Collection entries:
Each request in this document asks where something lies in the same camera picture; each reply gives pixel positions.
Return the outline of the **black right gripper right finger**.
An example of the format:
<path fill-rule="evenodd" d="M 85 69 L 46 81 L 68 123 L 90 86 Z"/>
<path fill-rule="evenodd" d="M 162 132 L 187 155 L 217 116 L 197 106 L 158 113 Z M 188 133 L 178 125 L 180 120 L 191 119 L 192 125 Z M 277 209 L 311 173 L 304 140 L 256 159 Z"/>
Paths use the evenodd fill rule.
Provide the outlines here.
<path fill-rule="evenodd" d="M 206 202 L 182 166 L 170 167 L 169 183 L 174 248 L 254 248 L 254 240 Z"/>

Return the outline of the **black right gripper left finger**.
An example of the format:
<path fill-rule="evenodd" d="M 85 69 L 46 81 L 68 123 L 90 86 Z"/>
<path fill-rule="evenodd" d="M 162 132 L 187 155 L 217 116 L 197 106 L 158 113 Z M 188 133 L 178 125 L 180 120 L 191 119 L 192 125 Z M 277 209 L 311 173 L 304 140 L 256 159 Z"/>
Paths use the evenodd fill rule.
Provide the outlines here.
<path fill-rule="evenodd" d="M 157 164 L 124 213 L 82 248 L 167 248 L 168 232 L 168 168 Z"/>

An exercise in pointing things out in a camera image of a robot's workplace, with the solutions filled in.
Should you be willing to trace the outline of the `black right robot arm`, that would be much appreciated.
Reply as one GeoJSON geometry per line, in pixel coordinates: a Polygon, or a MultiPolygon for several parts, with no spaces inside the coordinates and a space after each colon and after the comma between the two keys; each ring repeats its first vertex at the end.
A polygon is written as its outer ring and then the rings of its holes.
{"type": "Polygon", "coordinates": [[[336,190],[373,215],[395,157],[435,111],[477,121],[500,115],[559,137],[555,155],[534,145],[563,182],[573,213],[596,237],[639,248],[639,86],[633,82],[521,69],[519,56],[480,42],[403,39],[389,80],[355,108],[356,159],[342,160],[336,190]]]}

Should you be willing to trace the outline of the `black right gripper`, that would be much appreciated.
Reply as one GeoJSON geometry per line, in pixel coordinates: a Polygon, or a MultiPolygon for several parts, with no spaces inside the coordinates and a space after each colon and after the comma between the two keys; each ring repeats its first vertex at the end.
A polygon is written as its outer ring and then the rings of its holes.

TASK INSTRUCTIONS:
Reproduce the records above in their entirety, unchanged.

THE COMPLETED TASK:
Each request in this document asks where something lies in the same camera picture; each reply gives pixel positions.
Return the outline of the **black right gripper right finger**.
An example of the format:
<path fill-rule="evenodd" d="M 85 69 L 46 81 L 68 123 L 90 86 Z"/>
<path fill-rule="evenodd" d="M 162 132 L 187 155 L 217 116 L 197 106 L 158 113 Z M 188 133 L 178 125 L 180 120 L 191 119 L 192 125 Z M 277 209 L 311 173 L 304 140 L 256 159 Z"/>
Paths use the evenodd fill rule.
Provide the outlines here.
<path fill-rule="evenodd" d="M 206 202 L 182 166 L 170 167 L 169 183 L 174 248 L 254 248 L 254 240 Z"/>

Return the outline of the **black right gripper left finger**.
An example of the format:
<path fill-rule="evenodd" d="M 85 69 L 46 81 L 68 123 L 90 86 Z"/>
<path fill-rule="evenodd" d="M 162 132 L 187 155 L 217 116 L 197 106 L 158 113 Z M 188 133 L 178 125 L 180 120 L 191 119 L 192 125 Z M 277 209 L 311 173 L 304 140 L 256 159 Z"/>
Paths use the evenodd fill rule.
Provide the outlines here.
<path fill-rule="evenodd" d="M 157 164 L 124 213 L 82 248 L 167 248 L 168 232 L 168 168 Z"/>

An exercise in pointing things out in a camera image of a robot's workplace, with the solutions filled in.
Should you be willing to trace the outline of the `black right robot arm`, that would be much appreciated.
Reply as one GeoJSON geometry per line, in pixel coordinates: a Polygon, or a MultiPolygon for several parts, with no spaces inside the coordinates and a space after each colon and after the comma between the two keys; each ring repeats its first vertex at the end.
A polygon is written as its outer ring and then the rings of its holes.
{"type": "Polygon", "coordinates": [[[336,190],[373,215],[395,157],[435,111],[477,121],[500,115],[559,137],[555,155],[534,145],[563,182],[573,213],[596,237],[639,248],[639,86],[633,82],[521,69],[519,56],[480,42],[403,39],[389,80],[355,108],[356,159],[342,160],[336,190]]]}

Should you be willing to trace the outline of the `black right gripper`, that would be much appreciated.
Reply as one GeoJSON geometry per line, in pixel coordinates: a Polygon, or a MultiPolygon for several parts, with no spaces inside the coordinates and a space after each colon and after the comma between the two keys; each ring repeats its first vertex at the end.
A polygon is written as its outer ring and then the rings of its holes.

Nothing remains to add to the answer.